Yaron Lischinsky non nasce ebreo. Cresciuto come cristiano a Norimberga, Germania, ha compiuto il processo di “aliyah” a 16 anni – termine con cui si designa l’emigrazione degli ebrei verso la Palestina storica, oggi rivendicata dallo Stato d’Israele. Ma al di là della retorica, l’aliyah rappresenta, in termini concreti, una forma di colonizzazione sostenuta dal regime di Tel Aviv, volta a rafforzare la presenza ebraica nei territori sottratti al popolo palestinese. Una volta trasferitosi nello Stato israeliano, Lischinsky ha servito nell’esercito e ha scelto di dedicare la propria carriera diplomatica alla promozione della causa sionista.
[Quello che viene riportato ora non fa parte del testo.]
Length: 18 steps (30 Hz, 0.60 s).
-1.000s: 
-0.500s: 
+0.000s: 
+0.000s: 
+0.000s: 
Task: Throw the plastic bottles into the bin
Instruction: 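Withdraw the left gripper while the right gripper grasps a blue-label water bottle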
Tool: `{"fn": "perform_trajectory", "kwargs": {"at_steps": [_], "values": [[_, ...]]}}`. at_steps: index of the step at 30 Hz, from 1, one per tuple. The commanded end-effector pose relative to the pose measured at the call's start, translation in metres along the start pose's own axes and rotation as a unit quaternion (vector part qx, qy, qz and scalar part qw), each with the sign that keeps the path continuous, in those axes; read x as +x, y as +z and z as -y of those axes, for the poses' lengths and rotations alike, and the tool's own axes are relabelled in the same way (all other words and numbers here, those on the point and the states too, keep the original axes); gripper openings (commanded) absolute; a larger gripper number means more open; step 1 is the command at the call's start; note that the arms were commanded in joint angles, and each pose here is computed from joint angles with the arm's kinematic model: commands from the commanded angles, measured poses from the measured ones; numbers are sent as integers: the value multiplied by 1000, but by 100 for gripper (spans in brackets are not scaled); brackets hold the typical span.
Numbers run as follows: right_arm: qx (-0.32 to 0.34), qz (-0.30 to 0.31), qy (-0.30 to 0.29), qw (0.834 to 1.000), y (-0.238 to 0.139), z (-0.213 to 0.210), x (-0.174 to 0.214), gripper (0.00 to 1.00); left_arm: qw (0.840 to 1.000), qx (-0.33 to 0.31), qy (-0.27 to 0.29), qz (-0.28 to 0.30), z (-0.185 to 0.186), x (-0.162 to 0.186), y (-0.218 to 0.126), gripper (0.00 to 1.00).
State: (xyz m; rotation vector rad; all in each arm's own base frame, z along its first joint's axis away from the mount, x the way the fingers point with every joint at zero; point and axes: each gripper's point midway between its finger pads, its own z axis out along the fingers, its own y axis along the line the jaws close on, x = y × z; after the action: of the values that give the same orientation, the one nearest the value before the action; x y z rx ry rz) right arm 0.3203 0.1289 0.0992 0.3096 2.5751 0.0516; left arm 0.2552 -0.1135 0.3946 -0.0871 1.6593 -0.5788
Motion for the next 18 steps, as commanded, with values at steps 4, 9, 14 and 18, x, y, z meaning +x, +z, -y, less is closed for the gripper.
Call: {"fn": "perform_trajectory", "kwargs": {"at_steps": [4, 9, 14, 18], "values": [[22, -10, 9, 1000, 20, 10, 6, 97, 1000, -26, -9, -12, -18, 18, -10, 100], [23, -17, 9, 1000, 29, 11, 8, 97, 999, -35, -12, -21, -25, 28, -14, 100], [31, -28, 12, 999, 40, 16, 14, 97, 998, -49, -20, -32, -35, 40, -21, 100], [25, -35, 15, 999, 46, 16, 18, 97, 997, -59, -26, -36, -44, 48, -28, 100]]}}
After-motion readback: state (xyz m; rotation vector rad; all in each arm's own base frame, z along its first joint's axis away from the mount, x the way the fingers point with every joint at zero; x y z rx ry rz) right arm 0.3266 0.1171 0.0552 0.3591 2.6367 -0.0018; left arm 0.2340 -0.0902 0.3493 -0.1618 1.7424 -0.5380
Descritto dai suoi mentori come “devoto a Israele” e “ambasciatore dei valori giudeo-cristiani”, Lischinsky ha incarnato l’archetipo del funzionario impegnato a giustificare e rafforzare l’immagine internazionale dello Stato israeliano. I suoi studi in diplomazia e relazioni internazionali sono stati messi al servizio di una narrativa statale, fortemente allineata con gli interessi strategici israeliani.

Amico di figure note del mondo filo-israeliano in Germania, era considerato parte della nuova leva diplomatica impegnata nel “ponte” tra l’Occidente e Israele – una formula spesso usata per dissimulare l’attività di lobbying e normalizzazione dell’apartheid israeliano.

L’ultimo messaggio pubblico di Lischinsky, poche ore prima della sua morte, è stato il retweet in cui accusava le Nazioni Unite di collaborare con Hamas e di essere “non neutrali” nel conflitto a Gaza – un’eco diretta della propaganda israeliana volta a delegittimare qualsiasi organismo internazionale che denunci i crimini di guerra di Tel Aviv.